→ **Assignment**
Please reproduce the data in its entirety, word for word.

── Supplied material

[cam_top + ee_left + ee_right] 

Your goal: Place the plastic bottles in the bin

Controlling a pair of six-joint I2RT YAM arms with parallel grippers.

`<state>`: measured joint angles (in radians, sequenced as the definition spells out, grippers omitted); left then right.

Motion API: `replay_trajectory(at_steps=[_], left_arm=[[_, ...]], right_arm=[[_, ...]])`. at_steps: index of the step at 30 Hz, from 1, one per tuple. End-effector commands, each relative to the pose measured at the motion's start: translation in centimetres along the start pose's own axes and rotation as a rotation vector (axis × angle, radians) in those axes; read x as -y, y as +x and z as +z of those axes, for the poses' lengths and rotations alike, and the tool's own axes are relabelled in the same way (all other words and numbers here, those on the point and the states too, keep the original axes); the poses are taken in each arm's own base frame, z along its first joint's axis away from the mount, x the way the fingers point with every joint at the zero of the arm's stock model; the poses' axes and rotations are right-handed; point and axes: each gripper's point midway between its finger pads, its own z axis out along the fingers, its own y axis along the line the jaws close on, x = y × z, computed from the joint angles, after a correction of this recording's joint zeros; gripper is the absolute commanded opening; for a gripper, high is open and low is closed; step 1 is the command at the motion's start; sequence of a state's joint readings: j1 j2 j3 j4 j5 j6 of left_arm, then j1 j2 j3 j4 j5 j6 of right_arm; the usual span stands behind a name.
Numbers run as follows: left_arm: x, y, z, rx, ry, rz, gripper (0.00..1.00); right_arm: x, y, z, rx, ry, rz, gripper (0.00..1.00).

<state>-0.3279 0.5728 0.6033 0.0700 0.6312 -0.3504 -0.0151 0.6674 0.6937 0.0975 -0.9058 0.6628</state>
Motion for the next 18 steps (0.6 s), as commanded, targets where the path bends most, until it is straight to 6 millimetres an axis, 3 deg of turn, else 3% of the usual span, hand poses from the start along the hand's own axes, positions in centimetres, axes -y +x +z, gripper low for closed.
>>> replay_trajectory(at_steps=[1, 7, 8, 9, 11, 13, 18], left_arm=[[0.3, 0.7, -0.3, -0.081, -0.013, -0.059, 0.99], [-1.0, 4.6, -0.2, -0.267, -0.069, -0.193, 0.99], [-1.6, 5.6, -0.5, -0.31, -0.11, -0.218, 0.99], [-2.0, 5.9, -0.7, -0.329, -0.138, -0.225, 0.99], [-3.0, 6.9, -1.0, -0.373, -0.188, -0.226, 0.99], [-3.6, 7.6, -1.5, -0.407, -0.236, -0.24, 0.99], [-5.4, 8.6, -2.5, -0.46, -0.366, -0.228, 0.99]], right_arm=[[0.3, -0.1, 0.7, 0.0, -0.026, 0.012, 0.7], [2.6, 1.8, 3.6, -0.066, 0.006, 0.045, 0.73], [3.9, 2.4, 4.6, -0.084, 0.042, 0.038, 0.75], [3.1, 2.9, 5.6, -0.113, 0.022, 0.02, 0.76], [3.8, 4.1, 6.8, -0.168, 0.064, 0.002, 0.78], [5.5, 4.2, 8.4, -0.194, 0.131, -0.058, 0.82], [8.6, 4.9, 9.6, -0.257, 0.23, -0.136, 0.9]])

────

→ **Solution to the exercise**
[cam_top + ee_left + ee_right] 

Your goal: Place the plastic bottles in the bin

Controlling a pair of six-joint I2RT YAM arms with parallel grippers.

`<state>`: measured joint angles (in radians, sequenced as the definition spells out, grippers omitted); left then right.

Motion API: `replay_trajectory(at_steps=[_], left_arm=[[_, ...]], right_arm=[[_, ...]])`. at_steps: index of the step at 30 Hz, from 1, one per tuple. End-effector commands, each relative to the pose measured at the motion's start: translation in centimetres along the start pose's own axes and rotation as a rotation vector (axis × angle, radians) in those axes; read x as -y, y as +x and z as +z of those axes, for the poses' lengths and rotations alike, and the tool's own axes are relabelled in the same way (all other words and numbers here, those on the point and the states too, keep the original axes); the poses are taken in each arm's own base frame, z along its first joint's axis away from the mount, x the way the fingers point with every joint at the zero of the arm's stock model; the poses' axes and rotations are right-handed; point and axes: each gripper's point midway between its finger pads, its own z axis out along the fingers, its own y axis along the line the jaws close on, x = y × z, computed from the joint angles, after a correction of this recording's joint zeros; gripper is the absolute commanded opening; for a gripper, high is open and low is closed; step 1 is the command at the motion's start; sequence of a state's joint readings: j1 j2 j3 j4 j5 j6 of left_arm, then j1 j2 j3 j4 j5 j6 of right_arm; the usual span stands behind a name.
Numbers run as follows: left_arm: x, y, z, rx, ry, rz, gripper (0.00..1.00); right_arm: x, y, z, rx, ry, rz, gripper (0.00..1.00).

<state>-0.3279 0.5728 0.6033 0.0700 0.6312 -0.3504 -0.0151 0.6674 0.6937 0.0975 -0.9058 0.6628</state>
Motion for the next 18 steps (0.6 s), as commanded, targets where the path bends most, until it is straight to 6 millimetres an axis, 3 deg of turn, else 3% of the usual span, hand poses from the start along the hand's own axes, positions in centimetres, axes -y +x +z, gripper low for closed.
>>> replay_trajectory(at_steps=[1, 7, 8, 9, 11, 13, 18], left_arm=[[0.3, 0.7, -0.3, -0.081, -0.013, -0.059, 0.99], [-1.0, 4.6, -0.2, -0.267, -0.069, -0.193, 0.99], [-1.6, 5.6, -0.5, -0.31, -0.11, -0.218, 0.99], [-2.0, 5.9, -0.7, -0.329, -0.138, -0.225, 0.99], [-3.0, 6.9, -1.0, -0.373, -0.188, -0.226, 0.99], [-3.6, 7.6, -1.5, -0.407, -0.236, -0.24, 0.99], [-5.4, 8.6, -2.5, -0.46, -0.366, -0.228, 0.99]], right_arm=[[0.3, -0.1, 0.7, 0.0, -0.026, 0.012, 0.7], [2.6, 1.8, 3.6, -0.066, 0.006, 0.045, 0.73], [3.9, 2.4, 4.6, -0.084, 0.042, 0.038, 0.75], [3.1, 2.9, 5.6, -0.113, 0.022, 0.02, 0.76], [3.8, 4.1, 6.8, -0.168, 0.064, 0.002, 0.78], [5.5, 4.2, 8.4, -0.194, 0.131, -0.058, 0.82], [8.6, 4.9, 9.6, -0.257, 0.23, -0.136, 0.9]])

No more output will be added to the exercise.